今はその特別車の前に小さな白いテーブルが一つ、椅子が四つ出されている。その椅子に腰掛けている仲間二人は、実にのんびりとした様子だった。
「アサキ! よう!」
青葉は二人へと向かって小走りで近寄った。名前を呼ばれたうちの一人、小太りで金髪の青年――ようが、ゆっくりと振り返る。のほほんとした笑みを浮かべたようは、気楽な様子で手を振ってきた。
「あ、青葉だ。おかえりー」
「青葉、おかえりでぇーす。梅花はどうしまぁーした?」
ように続いて、黒髪の青年――アサキが尋ねてくる。この無世界では珍しい長髪の、やや風変わりな喋り方をする美青年だ。ただし中身は常識人なので、誰よりも話はしやすい。

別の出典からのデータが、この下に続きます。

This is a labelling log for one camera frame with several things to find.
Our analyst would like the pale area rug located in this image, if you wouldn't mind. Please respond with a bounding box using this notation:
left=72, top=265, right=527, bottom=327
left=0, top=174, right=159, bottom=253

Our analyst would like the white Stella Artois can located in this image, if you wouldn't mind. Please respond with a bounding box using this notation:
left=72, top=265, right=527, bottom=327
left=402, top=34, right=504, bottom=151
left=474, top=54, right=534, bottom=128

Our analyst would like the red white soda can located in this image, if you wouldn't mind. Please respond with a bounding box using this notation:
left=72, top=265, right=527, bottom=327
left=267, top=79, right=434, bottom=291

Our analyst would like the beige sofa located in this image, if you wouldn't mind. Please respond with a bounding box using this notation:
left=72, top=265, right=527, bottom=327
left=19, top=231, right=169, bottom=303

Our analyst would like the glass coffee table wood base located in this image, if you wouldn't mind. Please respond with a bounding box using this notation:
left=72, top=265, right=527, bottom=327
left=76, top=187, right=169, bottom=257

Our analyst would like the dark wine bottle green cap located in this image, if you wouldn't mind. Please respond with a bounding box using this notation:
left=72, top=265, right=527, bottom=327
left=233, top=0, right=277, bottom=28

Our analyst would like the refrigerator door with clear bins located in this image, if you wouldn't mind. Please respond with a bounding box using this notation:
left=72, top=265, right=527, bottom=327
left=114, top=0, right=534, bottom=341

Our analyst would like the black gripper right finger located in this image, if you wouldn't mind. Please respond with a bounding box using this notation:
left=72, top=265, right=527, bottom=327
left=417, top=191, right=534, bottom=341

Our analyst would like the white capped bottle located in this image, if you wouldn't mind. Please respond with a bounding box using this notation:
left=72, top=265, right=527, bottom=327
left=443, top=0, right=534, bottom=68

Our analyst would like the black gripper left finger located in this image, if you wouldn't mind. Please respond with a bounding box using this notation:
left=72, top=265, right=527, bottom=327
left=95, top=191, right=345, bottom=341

青葉は肩越しに振り返り、急ぐこともなく近づいてくる梅花を指さした。
「梅花ならそこ、後ろ」
問われた真意が「事件があったのかどうか」だということには気づいていたが、あえて青葉はそこに触れなかった。気で居場所などすぐにわかるのは、アサキも同じだ。
青葉はそのまま空いている椅子の一つに座り込んだ。それと同時に両手を挙げたようが、喜びの声を上げる。
「あ、梅花! おかえりー! サイゾウは今ちょうど買い物に行ってるから」
梅花は周囲へと一瞥をくれてから「ただいま」と小さく返事をした。背中の痛みはもうないのか、動きにぎこちなさは見られない。いや、そう振る舞っているのか。
青葉はテーブルに頬杖をついて彼女の横顔を盗み見た。何を考えているのかよくわからないのは変わらずだ。
「梅花、何かあったんでぇーすか?」
同じように梅花を見たアサキが、顔をしかめた。特別車の方へと向かっていた梅花は、立ち止まってアサキの方を振り返る。その細い眉が訝しげにひそめられていた。何故気づいたのかと言わんばかりだ。